## [WHAT TO PRODUCE]
In the listing below, find the line containing "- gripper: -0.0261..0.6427" and the line containing "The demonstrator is". Repeat exactly those two lines and every line between them, nothing more.

## [DATASET]
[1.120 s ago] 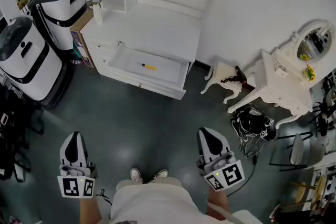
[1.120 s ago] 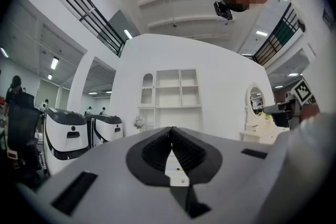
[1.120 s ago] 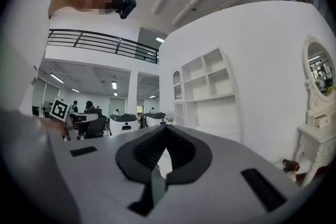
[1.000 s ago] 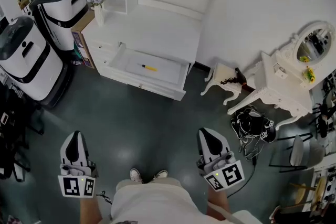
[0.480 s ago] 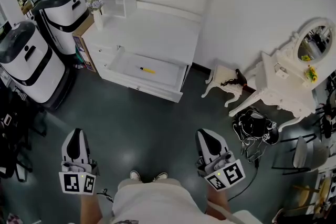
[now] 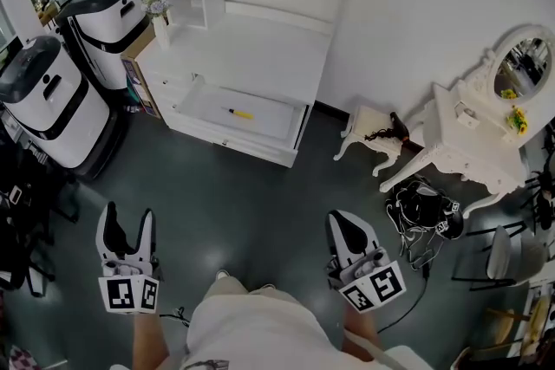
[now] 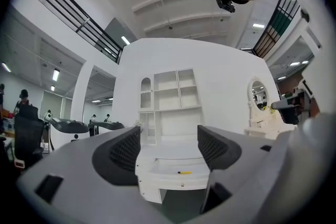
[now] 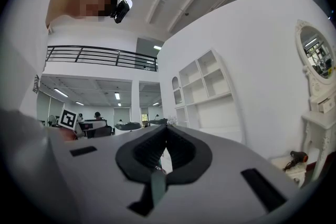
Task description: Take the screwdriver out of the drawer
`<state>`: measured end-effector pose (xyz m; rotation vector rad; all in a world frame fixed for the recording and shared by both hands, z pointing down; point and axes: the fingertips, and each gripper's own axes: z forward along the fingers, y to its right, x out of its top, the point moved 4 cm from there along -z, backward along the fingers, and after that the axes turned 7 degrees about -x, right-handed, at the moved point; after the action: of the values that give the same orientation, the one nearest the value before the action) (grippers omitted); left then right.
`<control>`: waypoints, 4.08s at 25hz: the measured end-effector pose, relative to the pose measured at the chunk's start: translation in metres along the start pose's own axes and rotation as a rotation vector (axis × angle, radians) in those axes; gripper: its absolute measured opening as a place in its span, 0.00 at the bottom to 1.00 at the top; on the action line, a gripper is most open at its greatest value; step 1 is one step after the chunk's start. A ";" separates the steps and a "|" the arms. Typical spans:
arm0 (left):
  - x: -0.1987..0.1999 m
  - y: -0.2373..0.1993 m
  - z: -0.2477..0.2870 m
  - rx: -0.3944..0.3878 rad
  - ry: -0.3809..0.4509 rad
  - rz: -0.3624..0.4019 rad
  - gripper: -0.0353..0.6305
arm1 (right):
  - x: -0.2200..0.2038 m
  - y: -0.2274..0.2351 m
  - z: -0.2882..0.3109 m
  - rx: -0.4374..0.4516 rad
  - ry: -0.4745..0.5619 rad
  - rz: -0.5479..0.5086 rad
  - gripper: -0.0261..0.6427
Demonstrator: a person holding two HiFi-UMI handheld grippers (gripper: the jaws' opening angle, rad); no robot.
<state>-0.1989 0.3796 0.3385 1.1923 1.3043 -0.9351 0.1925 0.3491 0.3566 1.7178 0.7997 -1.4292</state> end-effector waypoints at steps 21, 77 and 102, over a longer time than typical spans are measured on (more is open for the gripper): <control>-0.076 -0.025 0.189 -0.152 -0.051 -0.127 0.64 | -0.019 0.056 0.131 -0.092 -0.095 -0.031 0.05; -0.403 0.019 0.582 -1.143 -0.864 0.407 0.63 | -0.036 0.232 0.416 -0.275 -0.172 0.035 0.06; -0.531 0.059 0.593 -1.367 -1.155 0.668 0.41 | -0.059 0.268 0.364 -0.430 -0.270 0.070 0.06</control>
<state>-0.0700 -0.2539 0.8074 -0.1280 0.2742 0.0005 0.2186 -0.1018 0.4211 1.1885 0.8175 -1.2940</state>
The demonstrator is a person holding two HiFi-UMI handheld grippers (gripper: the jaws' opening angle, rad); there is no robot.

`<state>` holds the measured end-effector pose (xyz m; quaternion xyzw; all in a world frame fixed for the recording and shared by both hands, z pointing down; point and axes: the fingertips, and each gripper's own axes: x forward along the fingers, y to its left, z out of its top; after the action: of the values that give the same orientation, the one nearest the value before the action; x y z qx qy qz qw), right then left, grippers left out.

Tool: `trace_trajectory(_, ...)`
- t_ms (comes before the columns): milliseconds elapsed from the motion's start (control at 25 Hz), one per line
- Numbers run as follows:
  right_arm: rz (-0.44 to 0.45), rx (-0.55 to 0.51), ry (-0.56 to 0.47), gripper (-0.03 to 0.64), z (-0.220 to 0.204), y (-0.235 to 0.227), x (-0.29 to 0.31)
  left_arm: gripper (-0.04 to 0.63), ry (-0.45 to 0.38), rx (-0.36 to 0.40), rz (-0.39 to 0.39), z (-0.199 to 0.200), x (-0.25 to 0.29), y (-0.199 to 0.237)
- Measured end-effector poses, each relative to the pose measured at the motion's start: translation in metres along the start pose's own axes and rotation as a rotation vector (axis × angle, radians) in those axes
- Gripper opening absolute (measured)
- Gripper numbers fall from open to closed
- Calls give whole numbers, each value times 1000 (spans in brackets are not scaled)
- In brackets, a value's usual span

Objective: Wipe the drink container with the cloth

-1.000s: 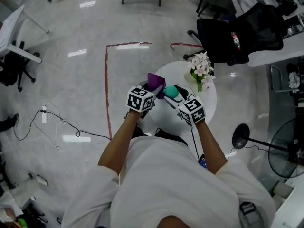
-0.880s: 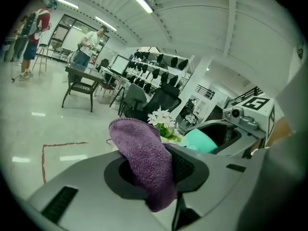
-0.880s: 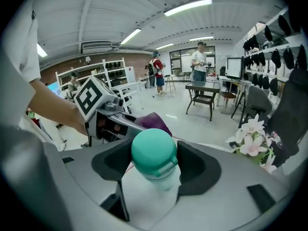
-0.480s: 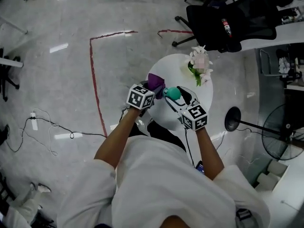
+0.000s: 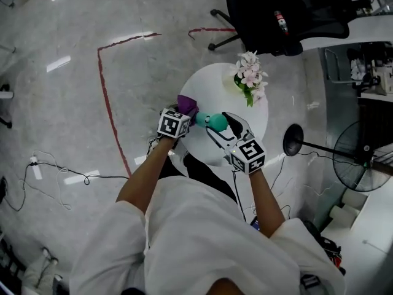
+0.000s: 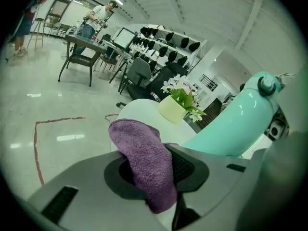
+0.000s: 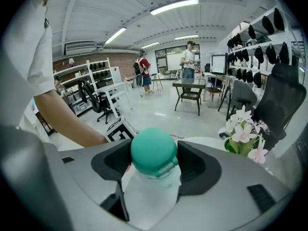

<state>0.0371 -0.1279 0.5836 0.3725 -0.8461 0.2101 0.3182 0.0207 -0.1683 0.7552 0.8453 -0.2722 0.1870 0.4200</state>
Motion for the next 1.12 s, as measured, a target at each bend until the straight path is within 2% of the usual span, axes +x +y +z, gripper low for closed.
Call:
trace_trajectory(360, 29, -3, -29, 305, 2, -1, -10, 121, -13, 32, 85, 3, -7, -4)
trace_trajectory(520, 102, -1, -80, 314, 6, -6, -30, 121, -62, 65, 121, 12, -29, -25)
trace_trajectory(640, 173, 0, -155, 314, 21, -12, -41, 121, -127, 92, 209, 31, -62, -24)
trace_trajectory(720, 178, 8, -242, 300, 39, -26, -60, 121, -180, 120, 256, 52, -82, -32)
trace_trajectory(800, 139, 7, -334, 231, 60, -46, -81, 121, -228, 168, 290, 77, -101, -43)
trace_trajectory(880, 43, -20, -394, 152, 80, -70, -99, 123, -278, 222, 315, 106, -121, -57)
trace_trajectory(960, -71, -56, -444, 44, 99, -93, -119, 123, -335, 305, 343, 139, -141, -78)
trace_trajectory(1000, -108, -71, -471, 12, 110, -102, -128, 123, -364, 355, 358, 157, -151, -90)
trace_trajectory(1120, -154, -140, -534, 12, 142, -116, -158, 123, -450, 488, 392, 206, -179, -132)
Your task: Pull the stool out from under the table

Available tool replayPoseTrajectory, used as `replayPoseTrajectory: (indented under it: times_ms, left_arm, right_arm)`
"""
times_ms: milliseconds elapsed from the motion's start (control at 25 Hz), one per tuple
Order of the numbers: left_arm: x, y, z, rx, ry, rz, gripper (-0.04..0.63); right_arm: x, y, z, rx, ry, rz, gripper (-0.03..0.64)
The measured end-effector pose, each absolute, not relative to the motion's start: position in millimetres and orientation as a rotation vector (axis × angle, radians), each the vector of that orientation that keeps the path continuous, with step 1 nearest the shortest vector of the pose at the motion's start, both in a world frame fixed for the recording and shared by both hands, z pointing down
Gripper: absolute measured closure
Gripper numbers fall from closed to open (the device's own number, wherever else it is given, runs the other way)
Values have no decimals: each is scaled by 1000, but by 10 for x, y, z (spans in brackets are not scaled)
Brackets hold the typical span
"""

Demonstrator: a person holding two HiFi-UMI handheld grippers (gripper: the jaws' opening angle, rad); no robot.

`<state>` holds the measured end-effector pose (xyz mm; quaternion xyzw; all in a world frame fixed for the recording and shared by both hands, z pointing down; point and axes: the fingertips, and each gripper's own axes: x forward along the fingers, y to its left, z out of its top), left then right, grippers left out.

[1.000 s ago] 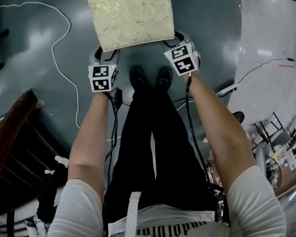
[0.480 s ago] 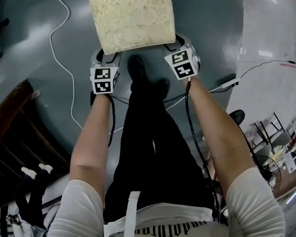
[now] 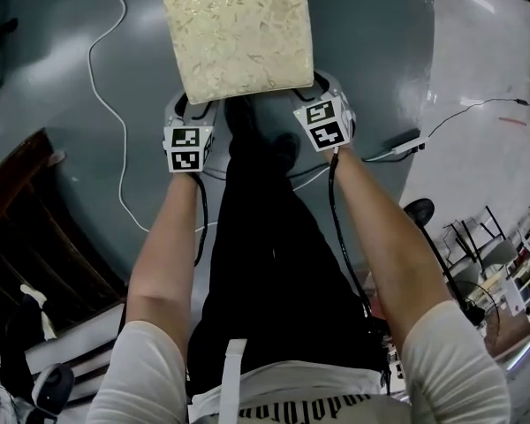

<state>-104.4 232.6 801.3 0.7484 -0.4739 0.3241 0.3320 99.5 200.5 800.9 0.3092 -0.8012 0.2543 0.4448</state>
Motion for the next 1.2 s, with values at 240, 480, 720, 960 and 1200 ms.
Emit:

## [RESULT OF THE TASK]
  - gripper: -0.0261..0.6427
Demonstrator: a person holding two HiFi-UMI handheld grippers (gripper: the jaws' opening angle, rad); no robot.
<state>-0.1989 0.3796 0.3385 1.1923 1.3043 -0.9351 0.1925 0.3491 0.3566 1.7178 0.7997 -1.4292</state> end-effector waypoints at steps 21, 77 and 102, over a longer time than typical spans are measured on (more is open for the gripper): <control>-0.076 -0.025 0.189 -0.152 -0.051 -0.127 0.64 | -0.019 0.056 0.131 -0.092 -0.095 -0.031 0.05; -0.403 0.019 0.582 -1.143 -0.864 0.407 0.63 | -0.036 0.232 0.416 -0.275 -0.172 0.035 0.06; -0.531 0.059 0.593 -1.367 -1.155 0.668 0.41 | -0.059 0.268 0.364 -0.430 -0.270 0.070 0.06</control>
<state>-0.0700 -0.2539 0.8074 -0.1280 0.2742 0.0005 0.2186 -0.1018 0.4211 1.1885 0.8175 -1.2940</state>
The demonstrator is a person holding two HiFi-UMI handheld grippers (gripper: the jaws' opening angle, rad); there is no robot.

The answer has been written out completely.